▶ PROVIDED RECORDS
---------------
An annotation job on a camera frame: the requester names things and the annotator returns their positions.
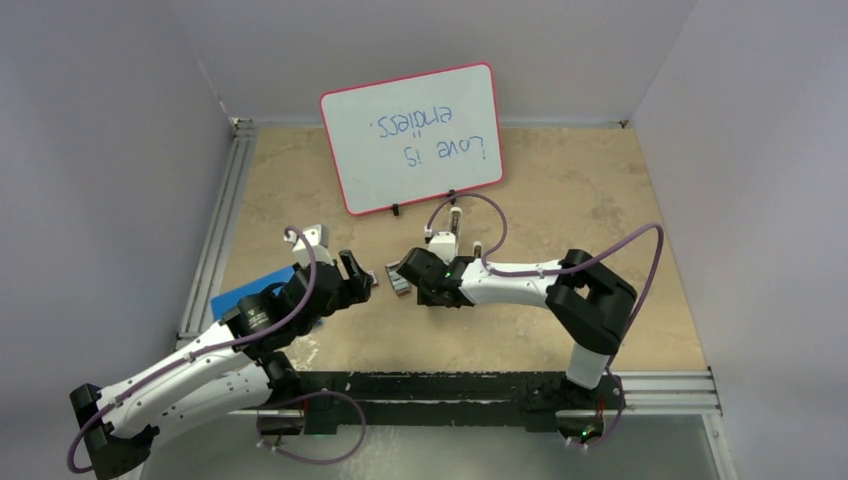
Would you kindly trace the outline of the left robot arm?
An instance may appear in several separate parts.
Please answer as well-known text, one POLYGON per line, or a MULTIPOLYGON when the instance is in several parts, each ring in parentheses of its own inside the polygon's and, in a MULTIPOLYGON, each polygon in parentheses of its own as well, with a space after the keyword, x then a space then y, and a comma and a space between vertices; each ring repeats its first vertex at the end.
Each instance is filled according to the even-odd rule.
POLYGON ((332 259, 316 247, 291 267, 215 297, 214 322, 180 350, 127 380, 71 392, 80 430, 67 454, 69 470, 85 471, 75 462, 79 446, 89 472, 116 479, 167 437, 235 410, 316 413, 321 403, 351 403, 345 393, 302 379, 282 350, 322 318, 367 302, 373 285, 351 251, 332 259))

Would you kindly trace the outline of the red white staple box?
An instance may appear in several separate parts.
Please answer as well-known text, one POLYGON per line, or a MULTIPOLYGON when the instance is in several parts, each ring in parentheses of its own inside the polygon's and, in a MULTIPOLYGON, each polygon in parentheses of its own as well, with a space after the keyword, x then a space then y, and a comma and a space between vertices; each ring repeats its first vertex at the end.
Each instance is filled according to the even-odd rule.
POLYGON ((374 270, 368 270, 367 273, 372 279, 372 286, 373 287, 379 286, 379 280, 378 280, 378 276, 377 276, 376 272, 374 270))

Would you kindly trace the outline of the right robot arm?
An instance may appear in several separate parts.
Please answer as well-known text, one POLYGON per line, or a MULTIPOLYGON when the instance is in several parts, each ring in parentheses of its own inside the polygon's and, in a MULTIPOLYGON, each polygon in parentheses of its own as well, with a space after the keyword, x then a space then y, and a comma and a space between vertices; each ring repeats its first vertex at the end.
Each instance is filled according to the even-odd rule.
POLYGON ((397 273, 416 287, 420 305, 514 304, 550 311, 574 341, 561 392, 576 407, 599 396, 601 378, 619 351, 637 303, 637 292, 627 281, 579 249, 569 250, 561 260, 484 267, 474 256, 446 262, 415 247, 400 261, 397 273))
---------------
▶ TASK PROMPT
In the listing, find each line with the string "kindly" and copy it.

▶ ANSWER SECTION
Would you kindly trace the outline of the left robot arm?
Would you kindly trace the outline of the red white staple box?
Would you kindly trace the outline of the right robot arm?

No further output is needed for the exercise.